Ask a Franciscan

Who Informed the Biblical Writers?

How did the gentlemen who gathered together to write the Bible do so? Where did their information come from? The holy Bible is beautifully written. When was it written? How did they know all the details?

Ultimately, God inspired them to convey the unique divine self-revelation that we find in the Bible. We need to accept the Bible on its own terms. We may mistakenly think of it as entirely eyewitness accounts in which the biblical writers act like court reporters, giving us a verbatim account. Although most biblical writers do not claim to be eyewitnesses to the events described, the Jewish people and later the Christians recognize these writings as inspired by God.

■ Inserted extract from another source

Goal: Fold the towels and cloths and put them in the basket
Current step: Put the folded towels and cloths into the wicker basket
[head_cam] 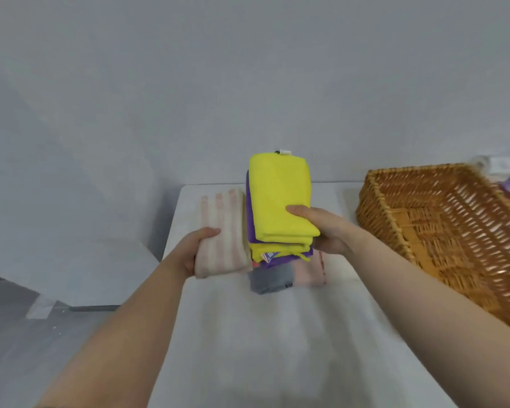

If biblical writers were giving verbatim accounts, why does the Book of Genesis open with two very different accounts of creation: the Priestly account (1:1—2:4a) and the Yahwist account (2:4b—4:26)? Why do the oldest books of the Old Testament deny that there is a life after this one while some of its newest books are open to that idea? Why did some New Testament writers expect Jesus to return imminently and others did not? Also, your question assumes that the biblical writers were all men, but that might not be true.

The Old Testament books were written over a period of 1,700 years (from the time of Moses to shortly before the birth of Jesus), and the New Testament books were completed in approximately 75 years.

If you could gather all the biblical writers in one place, and if they all spoke the same language, you might witness some rather heated debates. The Bible is indeed a wonderful collection of books, but we must accept it on its own terms without imposing our expectations on it.

For example, because Tatian in the middle of the second century was bothered by different Gospel accounts, he tried to homogenize them into a single text called the Diatessaron rather than admit that God could and did inspire four Gospels with different details in places but identical in affirming Jesus Christ as God’s best self-revelation.